A GroovyClassLoder not referenced by you anymore should normally have the same 
effect, or not? But it does not

>>    replacing the SoftReference with a hard one will actually increase the 
>> problem
> I think John Wagenleitner’s proposal was to use a strong reference only when 
> the class being inspected is already visible to Groovy’s own loader—for  
> example, something in Java Platform—and otherwise use a weak reference. This 
> would certainly solve the leak, at the expense of recalculating ClassInfo 
> metadata too often under memory pressure.

yes, can´t have both.

> As noted in JDK-6389107 (filed by me years ago in a different context), 
> without better Java Platform support there is no perfect solution in general. 
> In this case we can actually do better, because most of the problematic 
> classes will in fact be loaded by a GroovyClassLoader, which is code 
> controlled by Groovy itself.

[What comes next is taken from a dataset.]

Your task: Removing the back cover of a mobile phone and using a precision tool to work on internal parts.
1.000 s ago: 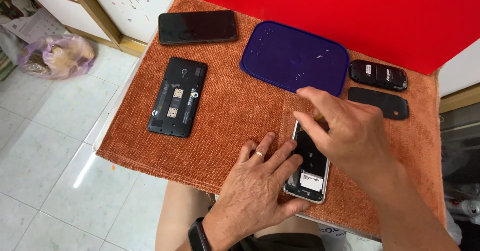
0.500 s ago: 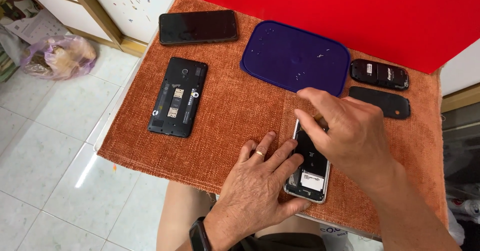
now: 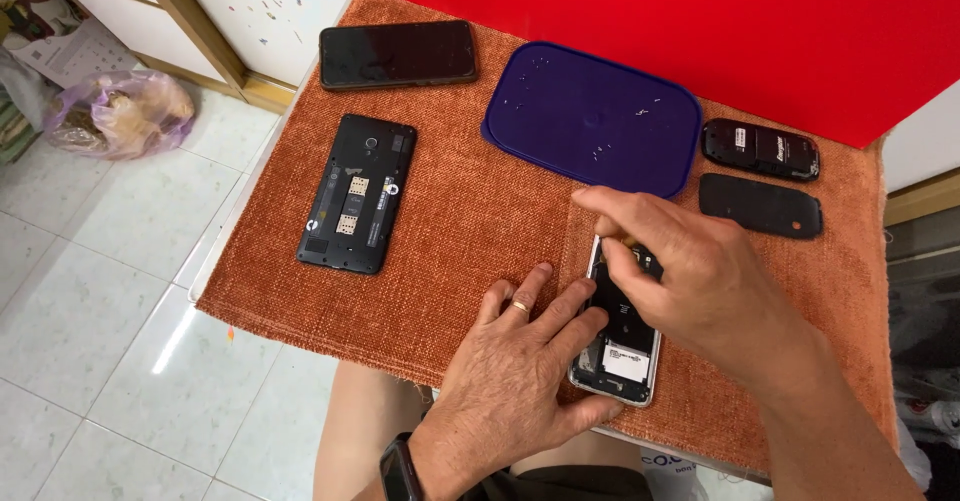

Thus the best algorithm would be to keep a 
> metadata cache as an instance field in GroovyClassLoader (probably irrelevant 
> that InnerLoader is actually the defining loader, since that is a 
> GroovyClassLoader too), and:
>
>    * determine the defining loader of the class being inspected
>    * if an ancestor of the loader of Groovy itself, use a strong reference
>    * if a GroovyClassLoader, use a strong reference but keep the initial 
> lookup map in the newly introduced field
>    * otherwise use a weak reference

hmm... the part with the ancestors I guess I can be ok with. the last two 
points, not sure. Basically you tell me to put the meta classes into the 
GroovyClassLoader and make ClassInfos weak references in those cases. I think 
it is indeed something should investigate. The big question is for me, what 
scenarios are left in which Groovy has to handle classes coming from a loader 
child to the class loader, that loaded Groovy, and in which the loader is not a 
GroovyClassLoader. I feel like there are still many cases, but most usages 
would be different. And then the question is if the meta class recreation is 
acceptable for those. Still worth trying imho. And then there is the case of a 
totally unrelated loader...

Actually thinking of Java9 where I think each module has its own loader and you 
basically have multiple parents... not sure the idea still holds up there. 
Another such environment is of course anything with OSGI.... Still I think 
there should be a configuration option for the strategy you mentioned


> Compatibility issues between groovy 2.4.8 and jenkins workflow-cps-plugin  
> 2.23
> -------------------------------------------------------------------------------
>
>                 Key: GROOVY-8092
>                 URL: https://issues.apache.org/jira/browse/GROOVY-8092
>             Project: Groovy
>          Issue Type: Bug
>          Components: groovy-runtime
>    Affects Versions: 2.4.8
>         Environment: Jenkins 2.19-stable with a single commit that bumps 
> groovy 2.4.8
> workflow-cps-plugin 2.23
>            Reporter: Ion Alberdi
>
> Created the issue on jenkins first
> https://issues.jenkins-ci.org/browse/JENKINS-42189
> Creating it here, in case the fix may be developed in groovy itself.